Medio Oriente

Mondo arabo riconosce il suo nemico comune

Mondo arabo – Il suo cognome in arabo significa leone, e da tale il presidente siriano è entrato nella sala conferenze del vertice della Lega Araba a Gedda per pronunciare un discorso sulla necessità dell’unità e della conoscenza dei nemici comuni. La standing ovation che ha ricevuto dall’Arabia Saudita ospitante e dai capi dei Paesi partecipanti sta ancora facendo venire i brividi alle iene codarde negli Stati Uniti e in Israele. Negli ultimi dodici anni Bashar al-Assad è stato isolato e il suo Paese sospeso dalla Lega Araba. Oggi, lui e Damasco sono stati riammessi grazie al nuovo spirito di riconciliazione.

Regimi filoamericani nel mondo arabo

Di fatto, sono stati i regimi filoamericani del mondo arabo a isolarsi dagli sviluppi nella regione, facendosi ingannare dall’Occidente per finanziare il tentativo di alcuni traditori in Siria di cospirare con i terroristi creati dagli americani e sionisti, per rovesciare il governo di uno Stato in prima linea per la causa palestinese. Inoltre, boicottando un importante membro fondatore della Lega in violazione delle clausole del suo stesso statuto.

Fin dall’inizio, era chiaro che i terroristi Takfiri non avrebbero mai avuto successo in Siria grazie al sostegno che il presidente Assad (alawita) gode da parte del suo esercito e dei suoi cittadini musulmani a maggioranza sunnita. Non sono nemmeno riusciti a capire la difesa dell’eredità del profeta Abramo in Siria da parte dell’Iran islamico (e anche della Russia cristiana) nei confronti dell’accordo “Nimrod” che Washington e Tel Aviv stavano imponendo agli arabi per intrappolarli in un enorme incendio sionista.

Assad il leone, tuttavia, ha trionfato sugli sciacalli terroristi che anche la Turchia ha sostenuto e ora si rammarica del suo errore storico, con Tayyeb Rajab Erdoghan che lotta per mantenere la presidenza di un Paese musulmano tradizionalmente filo-palestinese.

Il risveglio degli Stati arabi filo-occidentali

È in questo contesto che gli Stati arabi filo-occidentali sembrano essersi finalmente svegliati dal loro torpore decennale e hanno raccolto il coraggio di ignorare gli Stati Uniti riprendendo le relazioni con la Siria e la sua leadership legittima che ha vinto due elezioni generali durante gli undici anni di conflitto.

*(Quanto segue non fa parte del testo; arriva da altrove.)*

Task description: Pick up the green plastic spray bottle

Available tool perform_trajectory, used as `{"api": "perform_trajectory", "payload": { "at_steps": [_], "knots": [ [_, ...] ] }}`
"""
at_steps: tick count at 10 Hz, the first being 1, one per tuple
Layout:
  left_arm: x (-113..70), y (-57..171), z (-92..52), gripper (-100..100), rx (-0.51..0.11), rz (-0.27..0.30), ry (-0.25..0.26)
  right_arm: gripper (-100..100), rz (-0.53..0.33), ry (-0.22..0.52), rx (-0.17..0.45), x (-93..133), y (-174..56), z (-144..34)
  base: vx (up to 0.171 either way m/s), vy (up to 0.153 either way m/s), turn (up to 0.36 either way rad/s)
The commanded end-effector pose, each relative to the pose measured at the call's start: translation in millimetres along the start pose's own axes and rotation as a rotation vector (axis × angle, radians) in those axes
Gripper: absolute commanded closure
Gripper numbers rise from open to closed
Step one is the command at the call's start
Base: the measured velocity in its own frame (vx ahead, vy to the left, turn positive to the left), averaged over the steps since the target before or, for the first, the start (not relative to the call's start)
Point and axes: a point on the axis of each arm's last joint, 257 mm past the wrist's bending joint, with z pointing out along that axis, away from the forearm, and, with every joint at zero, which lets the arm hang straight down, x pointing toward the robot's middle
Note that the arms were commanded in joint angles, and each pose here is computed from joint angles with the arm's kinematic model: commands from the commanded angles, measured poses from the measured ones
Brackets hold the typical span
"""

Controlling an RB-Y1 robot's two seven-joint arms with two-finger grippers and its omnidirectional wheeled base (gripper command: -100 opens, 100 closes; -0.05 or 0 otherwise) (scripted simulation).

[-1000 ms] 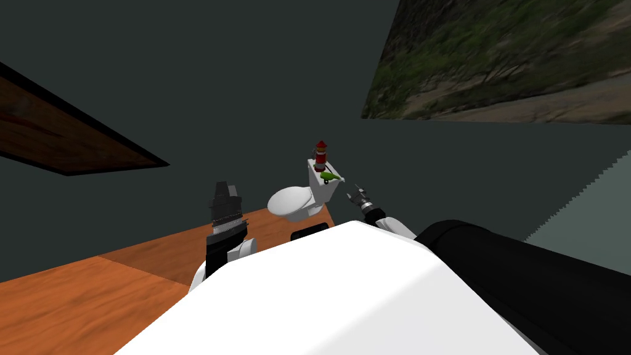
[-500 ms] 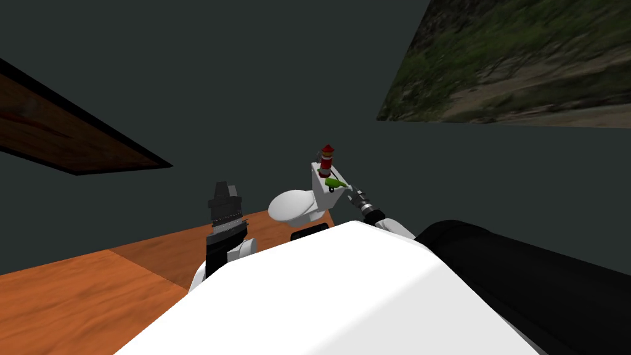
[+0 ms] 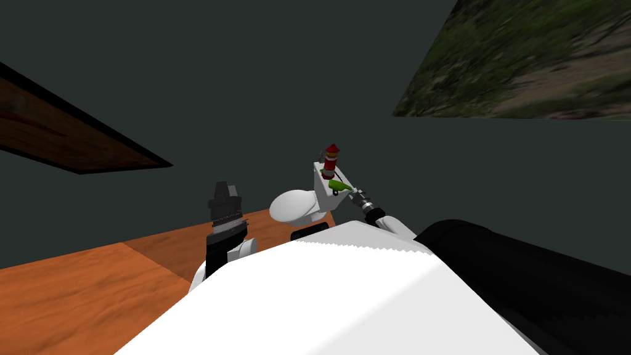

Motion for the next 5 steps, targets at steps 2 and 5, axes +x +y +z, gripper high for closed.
{"api": "perform_trajectory", "payload": {
  "at_steps": [2, 5],
  "knots": [
    [0.0, 0.0, 0.0, 0, 0.0, 0.0, 0.0, -100, -0.03, -0.001, -0.006, 22.6, -4.3, 11.3, -0.04, 0.116, 0.047],
    [0.0, 0.0, 0.0, 0, 0.0, 0.0, 0.0, -100, -0.047, 0.014, 0.002, 46.1, -13.1, 20.8, -0.018, 0.059, 0.038]
  ]
}}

Quindi, meglio tardi che mai, e ora non solo foto con il presidente Assad, ma sono necessari sforzi concreti per restituire al mondo arabo la sua unità dopo lo sperpero di centinaia di miliardi di dollari per l’acquisto di armi statunitensi che, nonostante le distruzioni causate in Siria, Yemen e Iraq, non sono riuscite a soffocare lo spirito indomabile dell’Asse della Resistenza.

Forse, questo è il motivo della riconciliazione dell’Arabia Saudita e dei suoi Stati alleati, prima con l’Iraq, poi con la Repubblica Islamica dell’Iran, e ora con la Siria, con prospettive di pace nello Yemen attraverso il riconoscimento del governo legittimo a Sana’a guidata dal Movimento Popolare Ansarullah.

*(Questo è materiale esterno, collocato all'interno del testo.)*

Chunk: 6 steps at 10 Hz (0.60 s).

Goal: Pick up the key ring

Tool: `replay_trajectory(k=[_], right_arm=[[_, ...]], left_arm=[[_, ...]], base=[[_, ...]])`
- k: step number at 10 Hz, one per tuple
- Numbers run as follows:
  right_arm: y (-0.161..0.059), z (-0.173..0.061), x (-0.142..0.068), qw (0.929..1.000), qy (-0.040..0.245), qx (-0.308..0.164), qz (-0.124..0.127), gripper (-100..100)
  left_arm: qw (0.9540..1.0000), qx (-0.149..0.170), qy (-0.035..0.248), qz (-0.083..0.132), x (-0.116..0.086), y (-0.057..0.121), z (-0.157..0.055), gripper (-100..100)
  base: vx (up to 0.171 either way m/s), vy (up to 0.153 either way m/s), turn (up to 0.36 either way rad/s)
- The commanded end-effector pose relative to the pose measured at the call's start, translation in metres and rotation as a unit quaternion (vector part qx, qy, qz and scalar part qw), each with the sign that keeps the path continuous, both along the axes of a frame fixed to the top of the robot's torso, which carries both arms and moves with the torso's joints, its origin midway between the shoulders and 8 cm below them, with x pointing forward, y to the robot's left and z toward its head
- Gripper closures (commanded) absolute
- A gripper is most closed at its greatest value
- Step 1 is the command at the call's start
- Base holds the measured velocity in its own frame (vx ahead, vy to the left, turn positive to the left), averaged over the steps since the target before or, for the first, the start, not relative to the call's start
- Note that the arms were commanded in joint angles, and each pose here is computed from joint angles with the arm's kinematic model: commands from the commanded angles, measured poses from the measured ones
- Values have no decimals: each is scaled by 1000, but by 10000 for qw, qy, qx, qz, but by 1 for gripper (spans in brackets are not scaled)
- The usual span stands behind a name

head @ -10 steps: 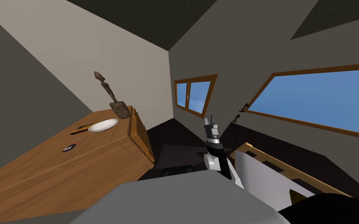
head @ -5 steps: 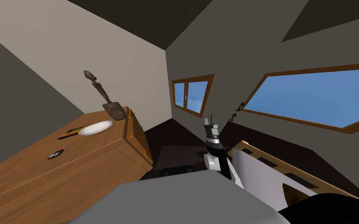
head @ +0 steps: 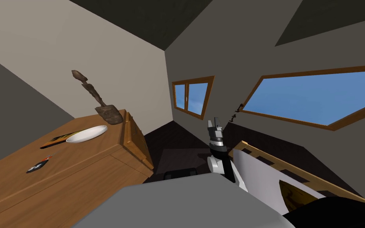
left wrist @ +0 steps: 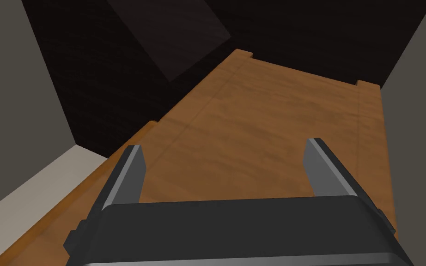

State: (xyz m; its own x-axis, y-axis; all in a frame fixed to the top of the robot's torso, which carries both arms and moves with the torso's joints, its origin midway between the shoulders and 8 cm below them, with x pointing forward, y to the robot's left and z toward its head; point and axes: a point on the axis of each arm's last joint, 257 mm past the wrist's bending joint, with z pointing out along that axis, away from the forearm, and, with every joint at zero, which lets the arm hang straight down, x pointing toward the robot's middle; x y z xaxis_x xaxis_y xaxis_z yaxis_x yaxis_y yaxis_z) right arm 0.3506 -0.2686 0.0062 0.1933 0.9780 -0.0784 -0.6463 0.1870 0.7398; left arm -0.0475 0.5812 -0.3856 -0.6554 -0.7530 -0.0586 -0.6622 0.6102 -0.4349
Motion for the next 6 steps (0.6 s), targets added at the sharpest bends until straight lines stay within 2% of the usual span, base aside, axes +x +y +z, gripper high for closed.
replay_trajectory(k=[1,2,3,4,5,6], right_arm=[[0,0,0,10000,0,0,0,0],[0,0,0,10000,0,0,0,0],[0,0,0,10000,0,0,0,0],[0,0,0,10000,0,0,0,0],[0,0,0,10000,0,0,0,0],[0,0,0,10000,0,0,0,0]], left_arm=[[9999,125,111,36,-9,15,6,-100],[9998,144,121,42,-10,17,7,-100],[9989,198,427,-4,-26,33,23,-100],[9986,270,460,19,-29,39,25,-100],[9970,273,721,-17,-41,49,41,-100],[9967,320,741,-26,-42,54,44,-100]], base=[[0,-12,-21],[-3,-4,10],[5,-11,-137],[6,-9,-95],[11,-7,-130],[6,-6,-88]])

Riconciliazione solo dopo liberazione della moschea di al-Aqsa

Una completa riconciliazione, tuttavia, non è possibile anche se un solo soldato americano rimane sul suolo arabo e se l’intera regione non si mobilita per la liberazione della moschea di al-Aqsa attraverso un solido sostegno ad Hamas, al Jihad Islamico e a tutti gli altri combattenti palestinesi. Ciò è possibile, non solo chiudendo tutte le missioni commerciali e diplomatiche sioniste nei Paesi arabi, ma facendo il passo più coraggioso rimuovendo l’etichetta di “terrorista” imposta dagli Stati Uniti al leggendario movimento di Resistenza libanese Hezbollah. In assenza del movimento libanese, la solidarietà araba rimarrà un sogno lontano.

Quindi, speriamo che i ricchi Paesi arabi compenseranno ora i loro costosi errori contribuendo alla ricostruzione della Siria, rendendosi conto che il loro nemico comune non è un qualsiasi Paese musulmano arabo o non arabo, ma gli Stati Uniti, che negli ultimi decenni hanno saputo seminare solo morte e terrore.